● TRY IT
Copy verbatim the block of lines in the entries below whose first line contains "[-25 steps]" and whose last line contains "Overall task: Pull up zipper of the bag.". Leave out all other lines.

==== SUPPLIED MATERIAL ====

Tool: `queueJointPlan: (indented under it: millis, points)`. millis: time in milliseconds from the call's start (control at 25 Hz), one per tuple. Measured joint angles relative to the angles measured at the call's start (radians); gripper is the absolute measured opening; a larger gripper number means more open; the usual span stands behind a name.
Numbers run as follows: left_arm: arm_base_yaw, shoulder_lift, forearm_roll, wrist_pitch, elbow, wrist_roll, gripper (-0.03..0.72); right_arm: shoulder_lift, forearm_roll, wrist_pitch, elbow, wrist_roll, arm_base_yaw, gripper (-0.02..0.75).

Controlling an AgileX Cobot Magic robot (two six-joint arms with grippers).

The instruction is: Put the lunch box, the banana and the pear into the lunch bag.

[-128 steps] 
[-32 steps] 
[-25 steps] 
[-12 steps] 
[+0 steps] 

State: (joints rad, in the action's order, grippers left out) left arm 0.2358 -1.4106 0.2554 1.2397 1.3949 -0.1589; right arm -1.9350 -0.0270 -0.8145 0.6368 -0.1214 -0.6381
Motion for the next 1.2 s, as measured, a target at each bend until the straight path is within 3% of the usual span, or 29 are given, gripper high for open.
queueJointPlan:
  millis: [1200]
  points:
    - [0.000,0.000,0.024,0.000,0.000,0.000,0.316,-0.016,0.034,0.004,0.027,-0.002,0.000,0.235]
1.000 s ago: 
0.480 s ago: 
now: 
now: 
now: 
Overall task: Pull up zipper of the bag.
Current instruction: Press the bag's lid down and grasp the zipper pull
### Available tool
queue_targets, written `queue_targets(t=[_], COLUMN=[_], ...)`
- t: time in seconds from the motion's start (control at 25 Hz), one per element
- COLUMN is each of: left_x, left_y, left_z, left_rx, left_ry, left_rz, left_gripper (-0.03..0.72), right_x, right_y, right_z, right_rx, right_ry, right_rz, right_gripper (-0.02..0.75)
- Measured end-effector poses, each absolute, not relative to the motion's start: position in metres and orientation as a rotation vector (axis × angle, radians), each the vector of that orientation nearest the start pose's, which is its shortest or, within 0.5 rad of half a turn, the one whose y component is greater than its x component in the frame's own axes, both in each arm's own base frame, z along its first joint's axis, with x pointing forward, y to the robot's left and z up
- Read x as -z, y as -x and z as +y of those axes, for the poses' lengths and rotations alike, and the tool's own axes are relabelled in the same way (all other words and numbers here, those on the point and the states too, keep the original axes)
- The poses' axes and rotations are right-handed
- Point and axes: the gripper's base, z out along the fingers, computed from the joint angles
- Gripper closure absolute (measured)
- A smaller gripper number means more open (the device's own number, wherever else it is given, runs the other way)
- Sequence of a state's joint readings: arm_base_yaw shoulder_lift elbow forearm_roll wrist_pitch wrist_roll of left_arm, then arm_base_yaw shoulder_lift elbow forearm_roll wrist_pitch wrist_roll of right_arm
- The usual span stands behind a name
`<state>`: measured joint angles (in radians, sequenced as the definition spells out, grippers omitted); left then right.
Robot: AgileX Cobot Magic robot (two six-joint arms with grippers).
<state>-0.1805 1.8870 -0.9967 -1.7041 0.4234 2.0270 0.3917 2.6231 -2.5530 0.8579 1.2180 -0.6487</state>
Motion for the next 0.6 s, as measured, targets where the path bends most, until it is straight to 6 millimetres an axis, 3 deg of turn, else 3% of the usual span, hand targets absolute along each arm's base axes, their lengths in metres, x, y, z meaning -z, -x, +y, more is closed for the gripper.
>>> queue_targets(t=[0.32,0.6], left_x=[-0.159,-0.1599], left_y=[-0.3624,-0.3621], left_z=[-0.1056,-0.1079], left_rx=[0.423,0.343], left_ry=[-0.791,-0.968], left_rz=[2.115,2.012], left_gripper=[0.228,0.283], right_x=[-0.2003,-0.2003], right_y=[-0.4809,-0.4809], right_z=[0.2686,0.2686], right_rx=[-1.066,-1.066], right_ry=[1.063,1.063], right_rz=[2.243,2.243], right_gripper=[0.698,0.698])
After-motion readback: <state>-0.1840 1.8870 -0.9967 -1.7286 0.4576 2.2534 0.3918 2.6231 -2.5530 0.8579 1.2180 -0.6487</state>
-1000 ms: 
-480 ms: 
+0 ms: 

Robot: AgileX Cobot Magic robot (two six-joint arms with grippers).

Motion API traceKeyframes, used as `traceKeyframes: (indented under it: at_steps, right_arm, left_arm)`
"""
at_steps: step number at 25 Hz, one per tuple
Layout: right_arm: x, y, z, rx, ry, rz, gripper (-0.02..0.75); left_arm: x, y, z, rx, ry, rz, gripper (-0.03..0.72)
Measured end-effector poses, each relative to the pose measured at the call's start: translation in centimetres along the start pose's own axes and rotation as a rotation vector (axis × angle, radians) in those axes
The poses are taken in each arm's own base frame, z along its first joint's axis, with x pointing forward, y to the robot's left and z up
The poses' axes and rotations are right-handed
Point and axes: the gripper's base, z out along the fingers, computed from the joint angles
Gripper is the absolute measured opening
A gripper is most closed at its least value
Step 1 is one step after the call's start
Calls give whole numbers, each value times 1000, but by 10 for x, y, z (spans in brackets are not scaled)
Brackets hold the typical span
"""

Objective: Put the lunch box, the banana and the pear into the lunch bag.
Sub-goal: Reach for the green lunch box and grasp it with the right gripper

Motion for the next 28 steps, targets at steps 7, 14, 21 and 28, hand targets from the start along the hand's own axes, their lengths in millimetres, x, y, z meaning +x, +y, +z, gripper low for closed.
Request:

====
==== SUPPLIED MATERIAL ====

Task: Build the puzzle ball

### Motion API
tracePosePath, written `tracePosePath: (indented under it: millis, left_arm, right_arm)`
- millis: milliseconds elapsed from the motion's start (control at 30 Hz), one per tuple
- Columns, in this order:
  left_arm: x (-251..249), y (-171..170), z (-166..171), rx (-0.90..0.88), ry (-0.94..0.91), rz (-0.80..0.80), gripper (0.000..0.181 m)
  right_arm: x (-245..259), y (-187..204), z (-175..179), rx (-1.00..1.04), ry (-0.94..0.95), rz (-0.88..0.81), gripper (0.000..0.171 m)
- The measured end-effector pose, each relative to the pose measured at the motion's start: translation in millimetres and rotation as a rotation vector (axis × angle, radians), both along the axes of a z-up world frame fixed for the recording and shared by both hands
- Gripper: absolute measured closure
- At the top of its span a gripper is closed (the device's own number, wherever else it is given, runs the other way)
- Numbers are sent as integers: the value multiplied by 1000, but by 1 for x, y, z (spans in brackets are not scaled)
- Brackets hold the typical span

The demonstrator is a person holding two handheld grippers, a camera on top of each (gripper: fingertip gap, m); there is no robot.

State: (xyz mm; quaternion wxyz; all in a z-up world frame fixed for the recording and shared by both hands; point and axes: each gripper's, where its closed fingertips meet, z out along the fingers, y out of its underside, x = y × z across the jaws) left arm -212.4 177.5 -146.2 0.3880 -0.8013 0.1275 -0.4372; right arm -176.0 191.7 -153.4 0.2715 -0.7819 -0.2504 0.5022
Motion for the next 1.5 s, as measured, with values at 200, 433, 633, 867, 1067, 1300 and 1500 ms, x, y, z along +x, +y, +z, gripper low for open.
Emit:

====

● WRITTEN REPLY
[-25 steps] 
[-12 steps] 
[+0 steps] 

State: (joints rad, in the action's order, grippers left out) left arm 0.2358 -1.4106 0.2554 1.2397 1.3949 -0.1589; right arm -1.9350 -0.0270 -0.8145 0.6368 -0.1214 -0.6381
Motion for the next 1.2 s, as measured, a target at each bend until the straight path is within 3% of the usual span, or 29 are given, gripper high for open.
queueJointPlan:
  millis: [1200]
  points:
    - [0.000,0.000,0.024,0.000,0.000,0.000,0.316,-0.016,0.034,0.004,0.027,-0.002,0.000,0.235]
1.000 s ago: 
0.480 s ago: 
now: 
now: 
now: 
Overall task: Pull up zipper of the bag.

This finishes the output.